**ABOUT THIS TASK**
The reply should hold every entry exactly as written and none of the pictures.

**RECORDS SUPPLIED**
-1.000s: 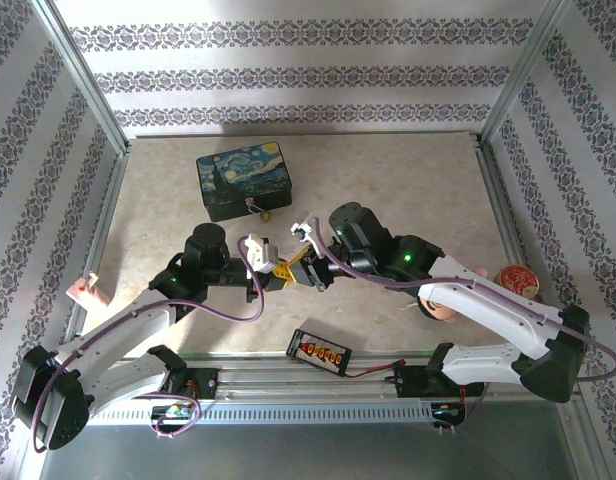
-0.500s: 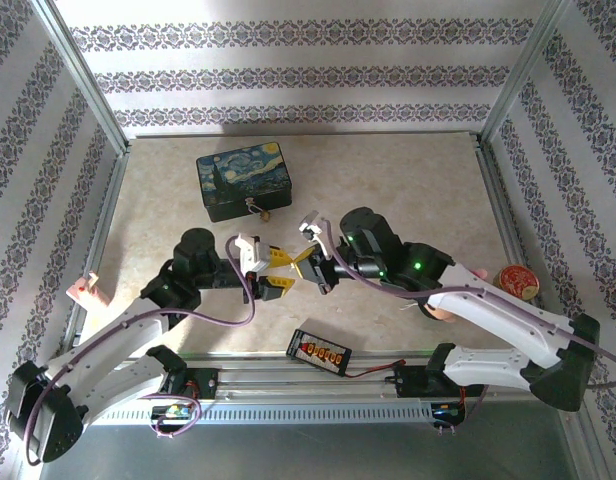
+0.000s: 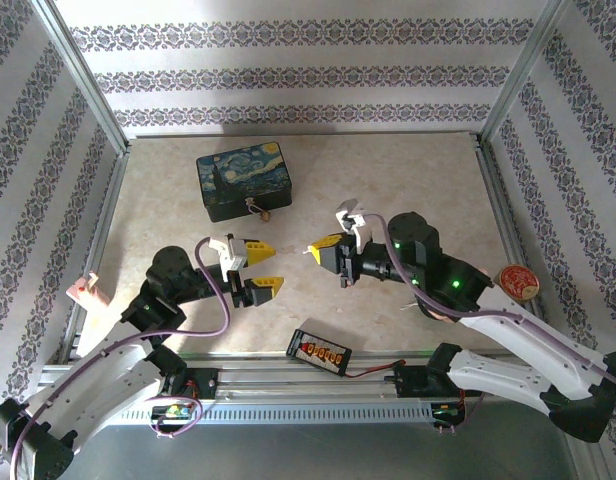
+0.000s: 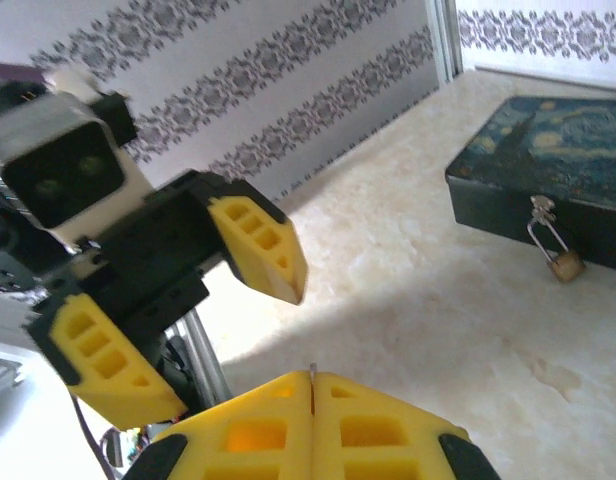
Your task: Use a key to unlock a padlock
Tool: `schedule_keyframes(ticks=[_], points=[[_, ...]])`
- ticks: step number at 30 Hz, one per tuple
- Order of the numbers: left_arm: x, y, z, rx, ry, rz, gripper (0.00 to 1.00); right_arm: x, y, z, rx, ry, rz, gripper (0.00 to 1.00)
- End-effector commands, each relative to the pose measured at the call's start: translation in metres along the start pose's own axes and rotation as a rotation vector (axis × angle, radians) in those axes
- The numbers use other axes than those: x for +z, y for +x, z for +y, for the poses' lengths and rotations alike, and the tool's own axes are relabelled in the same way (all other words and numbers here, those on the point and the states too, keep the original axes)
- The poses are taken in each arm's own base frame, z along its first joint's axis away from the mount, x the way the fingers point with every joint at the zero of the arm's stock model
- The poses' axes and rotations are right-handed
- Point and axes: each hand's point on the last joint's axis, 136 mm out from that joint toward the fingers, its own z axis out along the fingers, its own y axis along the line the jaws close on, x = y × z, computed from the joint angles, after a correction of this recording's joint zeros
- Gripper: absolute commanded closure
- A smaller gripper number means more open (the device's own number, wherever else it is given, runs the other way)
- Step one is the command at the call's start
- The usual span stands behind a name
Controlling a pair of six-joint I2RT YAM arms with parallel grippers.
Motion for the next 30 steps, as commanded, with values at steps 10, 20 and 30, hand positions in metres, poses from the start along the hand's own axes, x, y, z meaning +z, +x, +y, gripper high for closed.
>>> schedule_keyframes(ticks=[10,20,30], points=[[0.014,0.005,0.013,-0.128,-0.008,-0.019,0.25,-0.008,-0.018,0.014,0.028,-0.081,-0.083,1.0],[0.021,-0.022,-0.007,-0.129,0.149,-0.089,0.32,0.004,-0.018,0.011,0.05,-0.084,-0.058,1.0],[0.025,-0.032,-0.025,-0.028,0.299,-0.14,0.62,0.012,-0.02,0.019,0.064,-0.14,-0.048,1.0]])
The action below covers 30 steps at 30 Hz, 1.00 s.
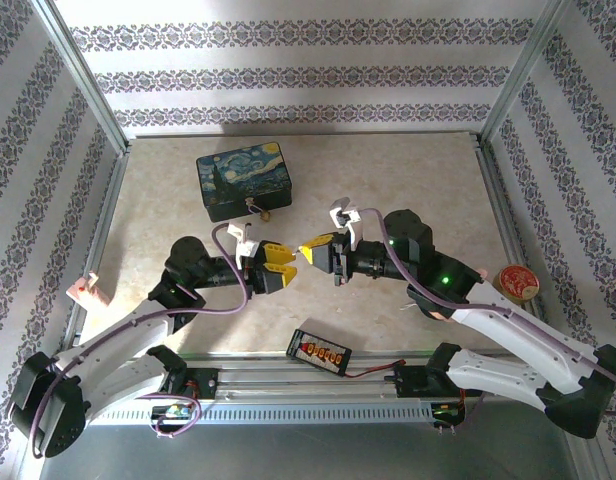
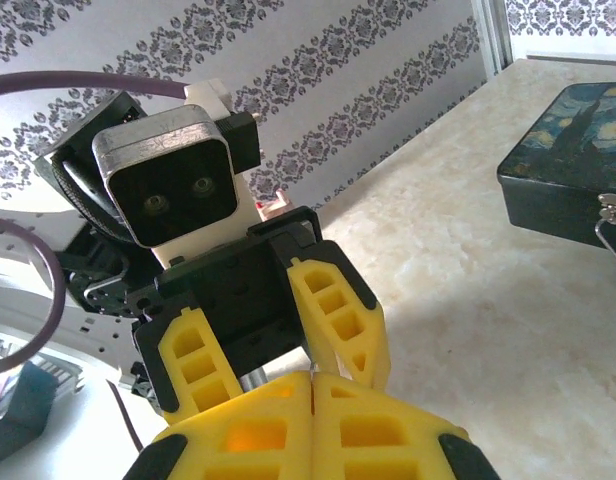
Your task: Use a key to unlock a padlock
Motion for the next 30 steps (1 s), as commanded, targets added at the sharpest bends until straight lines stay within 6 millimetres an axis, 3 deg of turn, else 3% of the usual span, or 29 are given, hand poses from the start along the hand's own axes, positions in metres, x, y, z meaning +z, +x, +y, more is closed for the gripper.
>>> schedule_keyframes(ticks=[1,7,16,18,22,30], points=[[0.0,-0.028,-0.021,0.153,0.085,-0.074,0.62,-0.003,-0.019,0.014,-0.01,-0.056,-0.049,1.0],[0.002,-0.028,-0.015,0.198,0.051,-0.069,0.8,0.001,-0.018,0.015,-0.003,-0.068,-0.041,1.0],[0.004,-0.031,-0.011,0.214,0.036,-0.068,0.87,0.004,-0.017,0.013,-0.001,-0.069,-0.032,1.0],[0.004,-0.032,-0.01,0.215,0.031,-0.071,0.86,0.005,-0.015,0.013,0.0,-0.069,-0.028,1.0],[0.003,-0.035,-0.002,0.213,-0.018,-0.082,0.65,0.005,-0.015,0.013,0.002,-0.072,-0.025,1.0],[-0.002,-0.027,0.011,0.209,-0.084,-0.042,0.6,0.002,-0.015,0.012,-0.003,-0.063,-0.032,1.0]])
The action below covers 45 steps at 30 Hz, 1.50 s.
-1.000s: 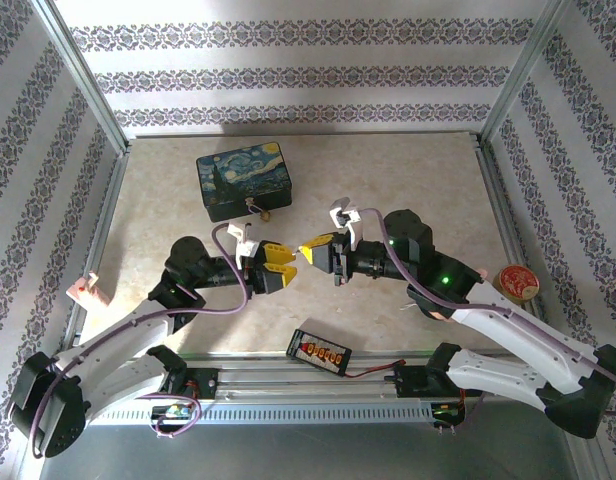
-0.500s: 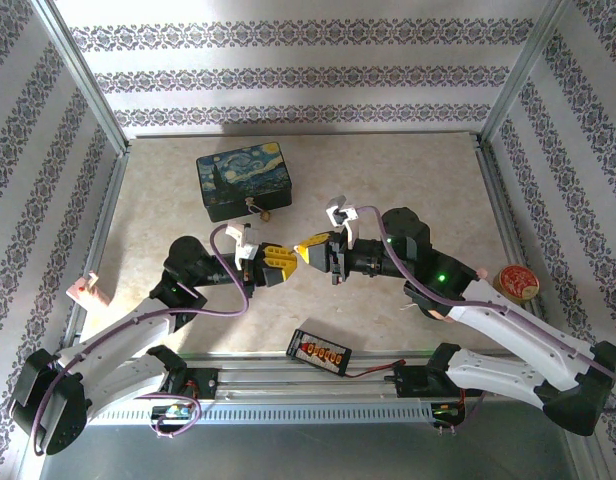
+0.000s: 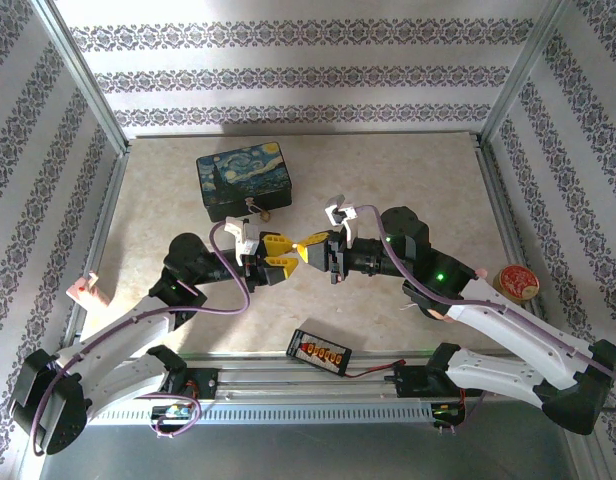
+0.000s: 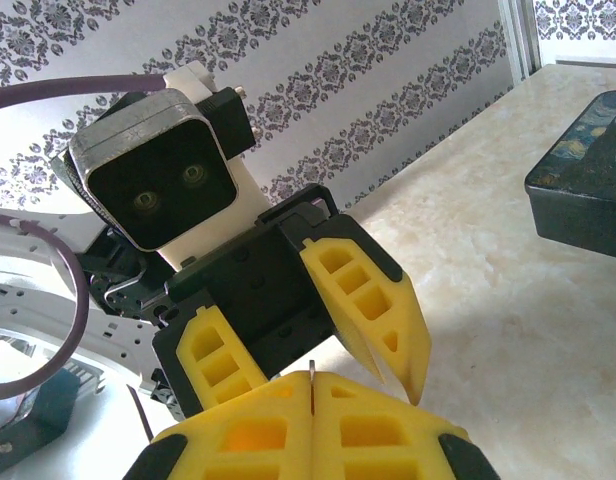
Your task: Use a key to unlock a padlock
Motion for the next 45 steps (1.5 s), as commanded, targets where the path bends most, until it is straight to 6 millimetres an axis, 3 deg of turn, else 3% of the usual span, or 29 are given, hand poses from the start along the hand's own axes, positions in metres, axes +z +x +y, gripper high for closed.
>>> schedule_keyframes(ticks=[1,6,9,15,24,29,34,40,45], points=[[-0.005,-0.008,0.004,0.036,-0.029,-0.001,0.6,-0.005,-0.01,0.007,-0.008,-0.018,-0.028,1.0],[-0.006,-0.005,0.002,0.04,-0.01,0.014,0.59,-0.005,-0.009,0.006,-0.007,-0.019,-0.025,1.0],[-0.005,-0.005,0.001,0.036,0.0,0.023,0.49,-0.004,-0.009,0.007,-0.007,-0.022,-0.023,1.0],[-0.009,0.0,0.008,0.029,-0.019,0.05,0.48,-0.004,-0.007,0.007,-0.008,-0.027,-0.016,1.0],[-0.014,-0.012,0.007,0.043,0.031,0.037,0.52,0.0,-0.002,0.005,-0.009,-0.029,0.011,1.0],[-0.012,-0.012,0.001,0.03,0.081,0.05,0.58,0.003,0.0,0.003,-0.005,-0.025,0.02,1.0],[-0.011,-0.009,0.001,0.016,0.092,0.072,0.75,0.003,-0.001,0.003,-0.005,-0.026,0.019,1.0],[-0.01,-0.005,0.002,0.005,0.09,0.096,0.82,0.002,-0.003,0.005,-0.005,-0.028,0.013,1.0],[-0.01,-0.003,0.004,0.0,0.088,0.104,0.97,0.002,-0.005,0.005,-0.004,-0.028,0.009,1.0]])
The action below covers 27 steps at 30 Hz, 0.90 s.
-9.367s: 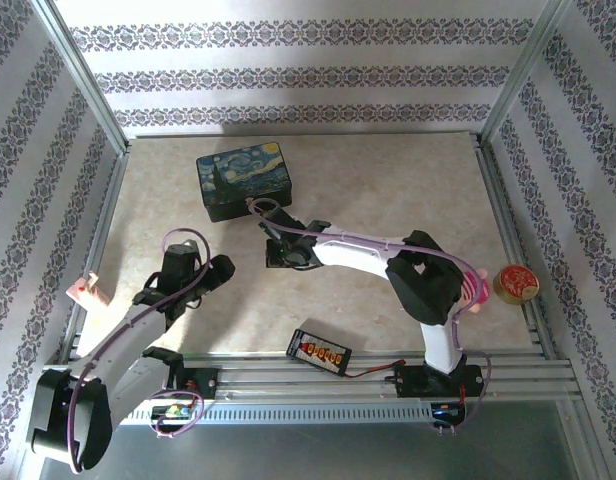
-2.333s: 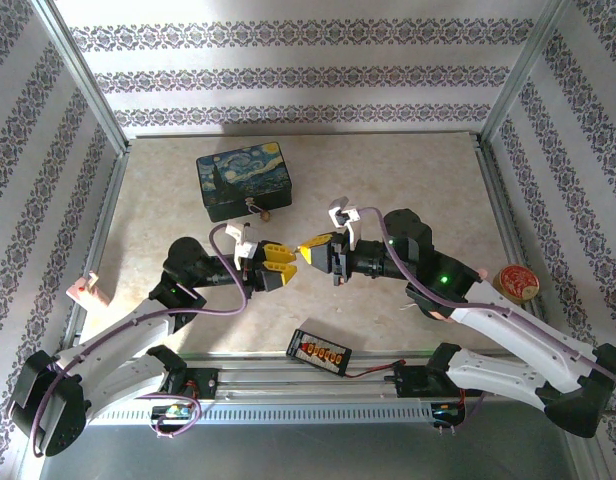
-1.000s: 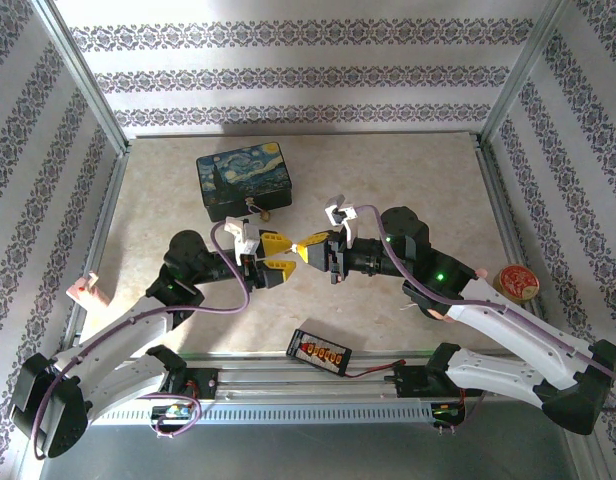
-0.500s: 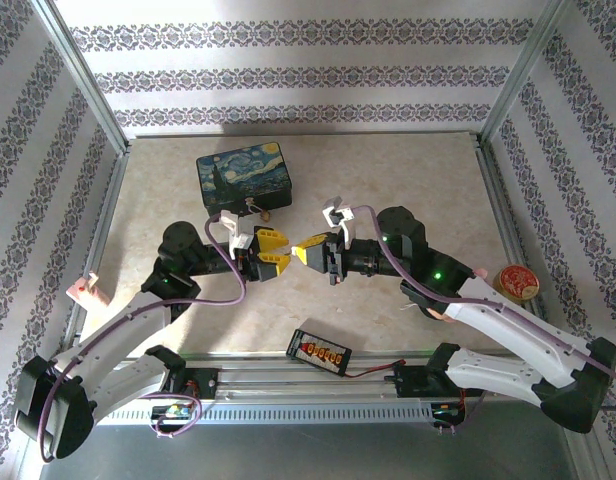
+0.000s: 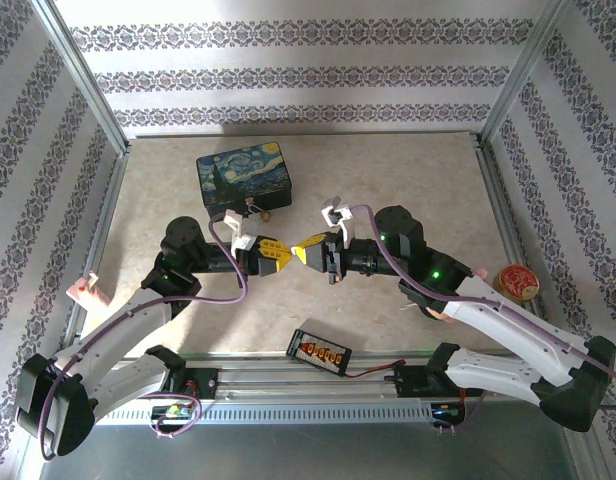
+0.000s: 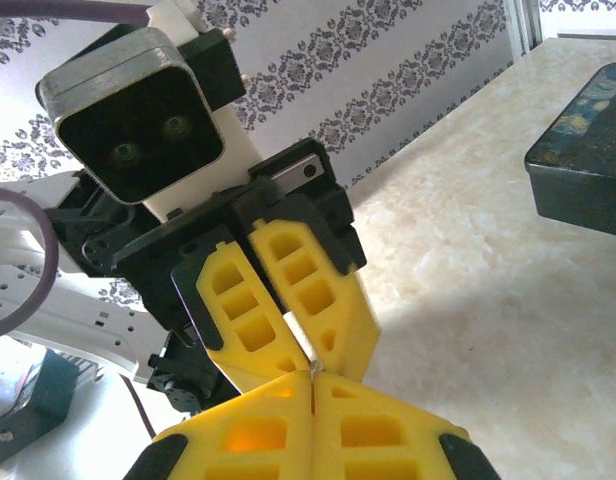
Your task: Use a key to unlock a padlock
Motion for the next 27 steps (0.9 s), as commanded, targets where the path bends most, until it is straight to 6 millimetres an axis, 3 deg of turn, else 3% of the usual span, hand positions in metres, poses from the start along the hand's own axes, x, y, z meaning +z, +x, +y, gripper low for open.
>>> schedule_keyframes(ticks=[1,10,14,17,27], points=[[0.0,-0.006,0.003,0.011,-0.005,0.005,1.0,-0.003,-0.012,0.012,-0.021,-0.038,-0.024,1.0],[-0.007,-0.011,0.014,0.101,-0.124,-0.026,1.0,-0.002,-0.012,0.008,-0.018,-0.017,-0.024,0.99],[-0.021,-0.016,0.031,0.216,-0.304,-0.066,1.0,-0.008,-0.014,-0.008,-0.004,0.084,-0.031,0.59],[-0.029,-0.015,0.04,0.315,-0.392,-0.072,1.0,-0.016,-0.02,-0.024,0.029,0.175,-0.055,0.51],[-0.028,0.009,0.077,0.452,-0.515,0.253,1.0,-0.024,-0.019,-0.077,0.294,0.351,-0.077,0.48]])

**RESPONSE BOX**
-1.000s: 
-0.500s: 
+0.000s: 
+0.000s: 
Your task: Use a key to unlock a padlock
Tool: `schedule_keyframes(ticks=[_], points=[[_, ...]])`
- ticks: step number at 30 Hz, one per tuple
- Order of the numbers: left_arm: x, y, z, rx, ry, rz, gripper (0.00 to 1.00); right_arm: x, y, z, rx, ry, rz, gripper (0.00 to 1.00)
- End-effector commands, each relative to the pose measured at the call's start: translation in metres along the start pose's own axes and rotation as a rotation vector (axis × angle, radians) in those axes
- The numbers use other axes than those: x for +z, y for +x, z for +y, for the poses' lengths and rotations alike, and the tool's own axes are relabelled in the same way (all other words and numbers here, those on the point and the states too, keep the original axes)
- The poses are taken in each arm's own base frame, z along its first joint's axis away from the mount, x the way the fingers point with every joint at the zero of the arm's stock model
- The poses' axes and rotations are right-handed
- Point and axes: each hand's point on the last joint's axis, 136 mm out from that joint toward the fingers, its own z axis out along the fingers, its own y axis along the line the jaws close on, x = y × z, computed from the joint angles, after a correction of this recording's joint zeros
- Gripper: absolute commanded closure
- A smaller gripper number means more open (the device's own number, wherever else it is given, runs the other way)
- Step one is the command at the call's start
- The usual span stands behind a name
Controlling a pair of six-joint I2RT YAM arms with parallel grippers.
Motion for the next 30 steps, as commanded, with values at steps 10, 20 and 30, hand positions in metres, poses from the start along the hand's own axes, x, y, z meaning +z, +x, +y, gripper high for closed.
>>> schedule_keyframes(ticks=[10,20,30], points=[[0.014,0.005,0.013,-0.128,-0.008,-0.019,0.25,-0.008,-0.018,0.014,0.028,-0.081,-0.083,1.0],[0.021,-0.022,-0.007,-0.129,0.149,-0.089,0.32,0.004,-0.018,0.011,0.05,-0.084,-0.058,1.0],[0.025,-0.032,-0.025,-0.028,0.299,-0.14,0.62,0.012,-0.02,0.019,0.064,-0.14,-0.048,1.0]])
The action below covers 30 steps at 30 Hz, 1.00 s.
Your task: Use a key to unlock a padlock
Motion for the next 30 steps (1 s), as commanded, targets added at the sharpest bends until straight lines stay within 6 millimetres an axis, 3 deg of turn, else 3% of the usual span, or 29 are given, hand poses from the start along the hand's own axes, positions in metres, x, y, z meaning +z, +x, +y, more is closed for the gripper.
>>> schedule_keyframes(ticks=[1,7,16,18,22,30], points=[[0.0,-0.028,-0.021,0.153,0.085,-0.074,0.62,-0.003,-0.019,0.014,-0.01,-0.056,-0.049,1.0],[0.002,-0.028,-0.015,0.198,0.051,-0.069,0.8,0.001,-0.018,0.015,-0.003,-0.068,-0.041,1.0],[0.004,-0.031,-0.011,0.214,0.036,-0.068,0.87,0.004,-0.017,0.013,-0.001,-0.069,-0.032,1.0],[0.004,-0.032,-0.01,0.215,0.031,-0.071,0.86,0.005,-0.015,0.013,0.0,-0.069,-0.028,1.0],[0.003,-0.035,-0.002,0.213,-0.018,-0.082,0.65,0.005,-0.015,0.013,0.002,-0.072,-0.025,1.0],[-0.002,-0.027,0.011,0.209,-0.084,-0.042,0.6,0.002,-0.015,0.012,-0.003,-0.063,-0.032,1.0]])
The action below covers 45 steps at 30 Hz, 1.50 s.
-1.000s: 
-0.500s: 
+0.000s: 
+0.000s: 
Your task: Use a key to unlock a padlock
Motion for the next 45 steps (1.5 s), as commanded, targets where the path bends most, until it is straight to 6 millimetres an axis, 3 deg of turn, else 3% of the usual span, or 29 are given, hand poses from the start along the hand's own axes, positions in metres, axes +z +x +y, gripper high for closed.
>>> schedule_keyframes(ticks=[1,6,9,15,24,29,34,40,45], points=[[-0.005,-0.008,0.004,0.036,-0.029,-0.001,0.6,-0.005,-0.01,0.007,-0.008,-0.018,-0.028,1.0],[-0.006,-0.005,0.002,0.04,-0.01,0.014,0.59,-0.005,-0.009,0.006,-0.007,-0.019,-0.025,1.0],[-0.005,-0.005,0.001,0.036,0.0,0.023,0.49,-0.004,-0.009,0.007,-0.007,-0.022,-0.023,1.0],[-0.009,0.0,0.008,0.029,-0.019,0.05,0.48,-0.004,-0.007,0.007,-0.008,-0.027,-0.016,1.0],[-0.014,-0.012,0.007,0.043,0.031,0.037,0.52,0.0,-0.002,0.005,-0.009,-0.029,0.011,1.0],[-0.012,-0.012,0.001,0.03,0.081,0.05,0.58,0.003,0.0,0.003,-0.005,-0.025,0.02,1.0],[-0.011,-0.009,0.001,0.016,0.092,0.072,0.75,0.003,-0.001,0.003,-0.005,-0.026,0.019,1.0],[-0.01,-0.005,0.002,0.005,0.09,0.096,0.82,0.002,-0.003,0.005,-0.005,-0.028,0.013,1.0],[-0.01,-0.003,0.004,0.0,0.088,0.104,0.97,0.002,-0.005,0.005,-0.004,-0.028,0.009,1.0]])
The action below covers 27 steps at 30 Hz, 0.90 s.
-9.367s: 
-2.333s: 
-1.000s: 
-0.500s: 
+0.000s: 
+0.000s: 
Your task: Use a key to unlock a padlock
Motion for the next 27 steps (0.9 s), as commanded, targets where the path bends most, until it is straight to 6 millimetres an axis, 3 deg of turn, else 3% of the usual span, hand positions in metres, poses from the start along the hand's own axes, x, y, z meaning +z, +x, +y, gripper low for open.
>>> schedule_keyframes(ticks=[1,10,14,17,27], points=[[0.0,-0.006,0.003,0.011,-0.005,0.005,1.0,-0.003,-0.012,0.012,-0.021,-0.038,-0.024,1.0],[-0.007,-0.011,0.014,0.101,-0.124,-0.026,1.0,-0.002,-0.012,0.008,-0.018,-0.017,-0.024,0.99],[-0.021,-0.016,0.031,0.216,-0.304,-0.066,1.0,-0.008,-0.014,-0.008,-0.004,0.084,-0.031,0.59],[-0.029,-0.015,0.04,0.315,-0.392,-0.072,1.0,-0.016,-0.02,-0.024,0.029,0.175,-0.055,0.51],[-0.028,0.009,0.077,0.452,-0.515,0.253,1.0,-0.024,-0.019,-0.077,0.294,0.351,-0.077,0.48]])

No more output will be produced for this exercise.